Electrophysiological and Functional Effects of Shock Waves on the Sciatic Nerve of Rats

Abstract

Extracorporeal shockwave therapy (ESWT) has been applied in lithotripsy and treatments of musculoskeletal disorders over the past decade, but its effects on peripheral nerves remain unclear. This study investigated the short-term effects of shockwaves on the sciatic nerve of rats. The nerves were surgically exposed and then stimulated with shockwaves at three intensities. We evaluated the motor nerve conduction velocity (MNCV) of treated sciatic nerves before, immediately after (day 0) and at 1, 4, 7 and 14 d after shockwave treatment. Two functional tests—the sciatic functional index and the withdrawal reflex latency—were evaluated before and at 1, 4, 7 and 14 d after shockwave application. The rats were sacrificed on days 0, 1, 4, 7 and 14 for morphologic observation. The degassed treatment group received high-intensity shockwave treatment using degassed normal saline as the contact medium, and MNCV was measured before and on days 0, 1, 4, 7 and 14. The sham group received the same procedure as the treatment groups (i.e., the surgical operation to expose the sciatic nerve) but with no shockwave treatment. The control group received no surgical operation or shockwave treatment. The results showed moderate decrease in the MNCV after shockwave treatment and damage to the myelin sheath of large-diameter myelinated fibers. The effect was largest (reduction to 60.9% of baseline MNCV) and of longest duration (7 to 14 d) in the high-intensity group. There were no significant changes in functional tests. These results indicated that direct application of shockwaves can induce reversible segmental demyelination in large-diameter fibers, with the electrophysiological changes being positively correlated with the intensity of the shockwaves. (E-mail: [email protected])

Introduction

Shockwaves are characterized by high positive pressures (∼100 MPa) and negative pressures (5 to 10 MPa), a rapid rise time (30 to 120 ns) and a short pulse duration (5 μs) (Sturtevant 1996). They were first used in lithotripsy to treat kidney stones (Chaussy et al. 1982) and subsequently to treat musculoskeletal disorders (Loew et al 1995, Rompe et al 1996a, Rompe et al 1996b).

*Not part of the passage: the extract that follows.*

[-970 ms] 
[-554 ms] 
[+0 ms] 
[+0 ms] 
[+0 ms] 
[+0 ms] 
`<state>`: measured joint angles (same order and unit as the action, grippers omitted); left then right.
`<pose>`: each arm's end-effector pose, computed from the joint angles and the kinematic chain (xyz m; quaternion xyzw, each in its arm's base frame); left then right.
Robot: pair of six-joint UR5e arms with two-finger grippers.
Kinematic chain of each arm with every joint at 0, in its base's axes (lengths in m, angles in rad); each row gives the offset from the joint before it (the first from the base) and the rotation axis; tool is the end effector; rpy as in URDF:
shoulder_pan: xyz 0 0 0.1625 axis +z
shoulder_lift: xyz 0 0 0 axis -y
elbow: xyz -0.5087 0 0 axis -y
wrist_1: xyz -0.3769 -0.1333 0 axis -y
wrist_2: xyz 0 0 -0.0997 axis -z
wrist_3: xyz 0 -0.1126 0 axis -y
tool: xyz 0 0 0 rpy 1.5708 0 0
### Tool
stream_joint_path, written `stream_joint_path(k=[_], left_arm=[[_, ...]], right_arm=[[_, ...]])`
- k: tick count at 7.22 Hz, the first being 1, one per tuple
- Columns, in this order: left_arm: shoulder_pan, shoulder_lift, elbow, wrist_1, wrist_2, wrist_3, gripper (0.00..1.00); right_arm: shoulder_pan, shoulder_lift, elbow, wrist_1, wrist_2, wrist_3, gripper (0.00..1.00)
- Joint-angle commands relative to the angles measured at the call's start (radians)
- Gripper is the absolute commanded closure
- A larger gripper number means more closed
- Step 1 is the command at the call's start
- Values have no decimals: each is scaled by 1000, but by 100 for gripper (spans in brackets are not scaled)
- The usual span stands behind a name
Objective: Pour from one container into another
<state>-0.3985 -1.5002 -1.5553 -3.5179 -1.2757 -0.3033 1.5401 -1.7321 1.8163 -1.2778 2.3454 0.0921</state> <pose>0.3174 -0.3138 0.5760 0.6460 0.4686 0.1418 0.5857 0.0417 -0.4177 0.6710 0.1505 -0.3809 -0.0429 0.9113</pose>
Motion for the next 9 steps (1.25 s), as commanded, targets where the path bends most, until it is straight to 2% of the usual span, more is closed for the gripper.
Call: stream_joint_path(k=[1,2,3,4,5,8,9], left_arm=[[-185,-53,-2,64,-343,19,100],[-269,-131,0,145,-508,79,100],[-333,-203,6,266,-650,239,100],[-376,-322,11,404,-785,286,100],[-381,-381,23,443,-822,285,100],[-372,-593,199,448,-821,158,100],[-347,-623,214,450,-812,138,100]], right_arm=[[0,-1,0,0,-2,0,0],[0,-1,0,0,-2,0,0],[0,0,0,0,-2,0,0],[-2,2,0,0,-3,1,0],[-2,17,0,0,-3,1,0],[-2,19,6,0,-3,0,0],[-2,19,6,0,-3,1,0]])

The effects of extracorporeal shockwave therapy (ESWT) on bone, cartilage, connective tissue and vessels have been studied in human and rabbits, with the aim of understanding mechanisms that underlie treatments for musculoskeletal disorders (Durst et al 2002, Wang et al 2003). The effects of ESWT on peripheral nerves have also been reported recently. Applying ESWT to normal rat skin can induce degeneration of intracutaneous nerve fibers, with this effect reversing within two weeks (Ohtori et al 2001, Takahashi et al 2006). It was postulated that this effect is responsible for the immediate pain relief after ESWT. However, the myelin sheath can be damaged histologically by ESWT in horses and dogs (Bolt et al 2004, Wang et al 2002), and further functional damage induced by such histologic changes would challenge the safety of ESWT. The range of clinical indications has widened, with ESWT being applied to different body regions. However, the possibility of damage to the nerve remains unknown because the nerves cannot be seen from the body surface. If damage to peripheral nerves does occur, it is not known whether these changes are long lasting, cause functional damage or relate to the intensity of ESWT.

The purpose of this study was to evaluate the short-term effects of shockwaves on the electrophysiological, histologic and functional properties of mixed peripheral nerves. We hypothesized that shockwaves could induce reversible segmental demyelination of peripheral nerves, with this effect being correlated with the shockwave intensity.